About this exercise —
Please return the whole listing exactly.
Start of Recorded data
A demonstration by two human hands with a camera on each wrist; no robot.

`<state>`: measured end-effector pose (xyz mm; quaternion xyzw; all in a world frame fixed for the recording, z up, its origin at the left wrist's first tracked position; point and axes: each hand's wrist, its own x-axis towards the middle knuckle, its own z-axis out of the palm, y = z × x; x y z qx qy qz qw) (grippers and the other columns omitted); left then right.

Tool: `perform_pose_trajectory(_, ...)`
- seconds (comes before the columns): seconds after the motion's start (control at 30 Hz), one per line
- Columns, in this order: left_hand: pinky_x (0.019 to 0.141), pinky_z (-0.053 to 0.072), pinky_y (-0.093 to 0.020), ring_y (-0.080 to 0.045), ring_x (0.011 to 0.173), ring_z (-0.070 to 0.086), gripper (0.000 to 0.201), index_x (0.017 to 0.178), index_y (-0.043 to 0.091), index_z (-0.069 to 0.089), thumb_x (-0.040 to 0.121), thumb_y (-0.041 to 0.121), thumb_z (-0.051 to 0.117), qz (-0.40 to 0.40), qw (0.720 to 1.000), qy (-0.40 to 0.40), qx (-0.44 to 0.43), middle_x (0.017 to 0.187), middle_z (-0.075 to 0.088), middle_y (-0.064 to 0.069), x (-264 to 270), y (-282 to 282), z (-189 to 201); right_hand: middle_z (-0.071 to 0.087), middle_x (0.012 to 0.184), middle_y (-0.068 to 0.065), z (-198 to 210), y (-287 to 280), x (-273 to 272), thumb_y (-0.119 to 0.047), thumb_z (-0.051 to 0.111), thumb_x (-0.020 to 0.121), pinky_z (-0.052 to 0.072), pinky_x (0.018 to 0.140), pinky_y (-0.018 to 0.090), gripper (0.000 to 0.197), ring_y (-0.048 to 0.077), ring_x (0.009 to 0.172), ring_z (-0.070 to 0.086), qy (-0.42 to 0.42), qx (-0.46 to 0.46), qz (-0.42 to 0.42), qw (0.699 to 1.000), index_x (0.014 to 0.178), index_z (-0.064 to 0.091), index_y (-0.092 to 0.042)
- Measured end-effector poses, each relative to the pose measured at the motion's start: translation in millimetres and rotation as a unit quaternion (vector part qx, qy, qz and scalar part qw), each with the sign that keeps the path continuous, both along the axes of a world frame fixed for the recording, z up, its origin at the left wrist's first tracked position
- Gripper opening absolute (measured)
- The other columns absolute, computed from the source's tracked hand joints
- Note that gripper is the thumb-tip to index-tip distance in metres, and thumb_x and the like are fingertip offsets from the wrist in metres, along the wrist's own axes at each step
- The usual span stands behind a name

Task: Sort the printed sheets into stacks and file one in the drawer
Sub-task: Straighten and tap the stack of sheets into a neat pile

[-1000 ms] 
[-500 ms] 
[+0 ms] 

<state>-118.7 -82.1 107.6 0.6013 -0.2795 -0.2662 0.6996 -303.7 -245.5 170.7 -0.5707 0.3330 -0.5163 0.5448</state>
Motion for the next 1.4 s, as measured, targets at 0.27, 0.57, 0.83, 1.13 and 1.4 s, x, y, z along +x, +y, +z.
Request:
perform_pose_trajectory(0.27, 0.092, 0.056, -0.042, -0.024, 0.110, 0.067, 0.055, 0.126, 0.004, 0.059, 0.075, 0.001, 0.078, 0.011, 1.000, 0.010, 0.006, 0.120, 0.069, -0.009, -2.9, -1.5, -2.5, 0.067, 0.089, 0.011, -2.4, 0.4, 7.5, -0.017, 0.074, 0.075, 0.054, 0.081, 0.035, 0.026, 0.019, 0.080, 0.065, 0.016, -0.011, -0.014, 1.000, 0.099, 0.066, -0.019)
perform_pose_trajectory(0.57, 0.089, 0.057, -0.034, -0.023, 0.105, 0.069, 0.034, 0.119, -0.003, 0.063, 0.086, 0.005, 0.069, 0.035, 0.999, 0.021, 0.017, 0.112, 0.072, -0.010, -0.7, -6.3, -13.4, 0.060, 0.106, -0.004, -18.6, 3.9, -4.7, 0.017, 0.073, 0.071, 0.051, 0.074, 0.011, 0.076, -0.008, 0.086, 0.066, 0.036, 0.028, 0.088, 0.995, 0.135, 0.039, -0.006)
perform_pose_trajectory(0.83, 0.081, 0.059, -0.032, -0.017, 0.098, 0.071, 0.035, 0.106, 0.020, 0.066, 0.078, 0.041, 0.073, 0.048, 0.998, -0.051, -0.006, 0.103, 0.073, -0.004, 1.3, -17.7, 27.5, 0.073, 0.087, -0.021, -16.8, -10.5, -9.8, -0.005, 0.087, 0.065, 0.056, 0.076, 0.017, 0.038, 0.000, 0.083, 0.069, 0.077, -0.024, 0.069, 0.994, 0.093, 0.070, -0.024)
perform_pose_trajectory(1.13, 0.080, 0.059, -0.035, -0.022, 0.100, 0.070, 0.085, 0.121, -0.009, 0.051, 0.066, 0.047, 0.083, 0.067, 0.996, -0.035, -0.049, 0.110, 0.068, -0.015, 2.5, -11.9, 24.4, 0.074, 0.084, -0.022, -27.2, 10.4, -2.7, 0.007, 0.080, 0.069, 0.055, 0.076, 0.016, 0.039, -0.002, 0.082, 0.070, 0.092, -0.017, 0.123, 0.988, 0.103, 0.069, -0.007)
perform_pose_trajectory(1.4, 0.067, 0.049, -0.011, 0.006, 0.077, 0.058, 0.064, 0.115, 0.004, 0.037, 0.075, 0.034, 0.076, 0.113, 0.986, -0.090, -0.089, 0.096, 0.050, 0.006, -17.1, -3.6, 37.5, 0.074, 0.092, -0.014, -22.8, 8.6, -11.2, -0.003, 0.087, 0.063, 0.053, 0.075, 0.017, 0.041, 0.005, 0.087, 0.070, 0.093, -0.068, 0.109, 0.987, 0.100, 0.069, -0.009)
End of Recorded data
Task output —
A demonstration by two human hands with a camera on each wrist; no robot.

`<state>`: measured end-effector pose (xyz mm; quaternion xyzw; all in a world frame fixed for the recording, z up, its origin at the left wrist's first tracked position; point and axes: each hand's wrist, its own x-axis towards the middle knuckle, its own z-axis out of the palm, y = z × x; x y z qx qy qz qw) (grippers and the other columns omitted); left then right.

Tool: `perform_pose_trajectory(_, ...)`
- seconds (comes before the columns): seconds after the motion's start (control at 30 Hz), one per line
- Columns, in this order: left_hand: pinky_x (0.019 to 0.141), pinky_z (-0.053 to 0.072), pinky_y (-0.093 to 0.020), ring_y (-0.080 to 0.045), ring_x (0.011 to 0.173), ring_z (-0.070 to 0.086), gripper (0.000 to 0.201), index_x (0.017 to 0.178), index_y (-0.043 to 0.091), index_z (-0.069 to 0.089), thumb_x (-0.040 to 0.121), thumb_y (-0.041 to 0.121), thumb_z (-0.051 to 0.117), qz (-0.40 to 0.40), qw (0.720 to 1.000), qy (-0.40 to 0.40), qx (-0.44 to 0.43), middle_x (0.017 to 0.187), middle_z (-0.075 to 0.088), middle_y (-0.064 to 0.069), x (-264 to 270), y (-282 to 282), z (-189 to 201); right_hand: middle_z (-0.071 to 0.087), middle_x (0.012 to 0.184), middle_y (-0.068 to 0.065), z (-198 to 210), y (-287 to 280), x (-273 to 272), thumb_y (-0.119 to 0.047), thumb_z (-0.051 to 0.111), thumb_x (-0.020 to 0.121), pinky_z (-0.052 to 0.072), pinky_x (0.018 to 0.140), pinky_y (-0.018 to 0.090), gripper (0.000 to 0.197), ring_y (-0.048 to 0.077), ring_x (0.009 to 0.172), ring_z (-0.070 to 0.086), qy (-0.42 to 0.42), qx (-0.46 to 0.46), qz (-0.42 to 0.42), qw (0.699 to 1.000), index_x (0.014 to 0.178), index_z (-0.064 to 0.091), index_y (-0.092 to 0.042)
- Measured end-effector poses, each relative to the pose measured at the motion's start: translation in millimetres and rotation as a unit quaternion (vector part qx, qy, qz and scalar part qw), each with the sign that keeps the path continuous, both along the axes of a world frame fixed for the recording, z up, its origin at the left wrist's first tracked position
- Gripper opening absolute (measured)
- The other columns absolute, computed from the source's tracked hand joints
- Note that gripper is the thumb-tip to index-tip distance in metres, and thumb_x and the like are fingertip offsets from the wrist in metres, along the wrist's own axes at each step
- The usual span stands behind a name

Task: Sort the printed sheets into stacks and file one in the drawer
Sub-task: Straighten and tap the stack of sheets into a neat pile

[-1000 ms] 
[-500 ms] 
[+0 ms] 

<state>-118.7 -82.1 107.6 0.6013 -0.2795 -0.2662 0.6996 -303.7 -245.5 170.7 -0.5707 0.3330 -0.5163 0.5448</state>
Motion for the next 1.4 s, as measured, targets at 0.27, 0.57, 0.83, 1.13 and 1.4 s, x, y, z along +x, +y, +z.
Request:
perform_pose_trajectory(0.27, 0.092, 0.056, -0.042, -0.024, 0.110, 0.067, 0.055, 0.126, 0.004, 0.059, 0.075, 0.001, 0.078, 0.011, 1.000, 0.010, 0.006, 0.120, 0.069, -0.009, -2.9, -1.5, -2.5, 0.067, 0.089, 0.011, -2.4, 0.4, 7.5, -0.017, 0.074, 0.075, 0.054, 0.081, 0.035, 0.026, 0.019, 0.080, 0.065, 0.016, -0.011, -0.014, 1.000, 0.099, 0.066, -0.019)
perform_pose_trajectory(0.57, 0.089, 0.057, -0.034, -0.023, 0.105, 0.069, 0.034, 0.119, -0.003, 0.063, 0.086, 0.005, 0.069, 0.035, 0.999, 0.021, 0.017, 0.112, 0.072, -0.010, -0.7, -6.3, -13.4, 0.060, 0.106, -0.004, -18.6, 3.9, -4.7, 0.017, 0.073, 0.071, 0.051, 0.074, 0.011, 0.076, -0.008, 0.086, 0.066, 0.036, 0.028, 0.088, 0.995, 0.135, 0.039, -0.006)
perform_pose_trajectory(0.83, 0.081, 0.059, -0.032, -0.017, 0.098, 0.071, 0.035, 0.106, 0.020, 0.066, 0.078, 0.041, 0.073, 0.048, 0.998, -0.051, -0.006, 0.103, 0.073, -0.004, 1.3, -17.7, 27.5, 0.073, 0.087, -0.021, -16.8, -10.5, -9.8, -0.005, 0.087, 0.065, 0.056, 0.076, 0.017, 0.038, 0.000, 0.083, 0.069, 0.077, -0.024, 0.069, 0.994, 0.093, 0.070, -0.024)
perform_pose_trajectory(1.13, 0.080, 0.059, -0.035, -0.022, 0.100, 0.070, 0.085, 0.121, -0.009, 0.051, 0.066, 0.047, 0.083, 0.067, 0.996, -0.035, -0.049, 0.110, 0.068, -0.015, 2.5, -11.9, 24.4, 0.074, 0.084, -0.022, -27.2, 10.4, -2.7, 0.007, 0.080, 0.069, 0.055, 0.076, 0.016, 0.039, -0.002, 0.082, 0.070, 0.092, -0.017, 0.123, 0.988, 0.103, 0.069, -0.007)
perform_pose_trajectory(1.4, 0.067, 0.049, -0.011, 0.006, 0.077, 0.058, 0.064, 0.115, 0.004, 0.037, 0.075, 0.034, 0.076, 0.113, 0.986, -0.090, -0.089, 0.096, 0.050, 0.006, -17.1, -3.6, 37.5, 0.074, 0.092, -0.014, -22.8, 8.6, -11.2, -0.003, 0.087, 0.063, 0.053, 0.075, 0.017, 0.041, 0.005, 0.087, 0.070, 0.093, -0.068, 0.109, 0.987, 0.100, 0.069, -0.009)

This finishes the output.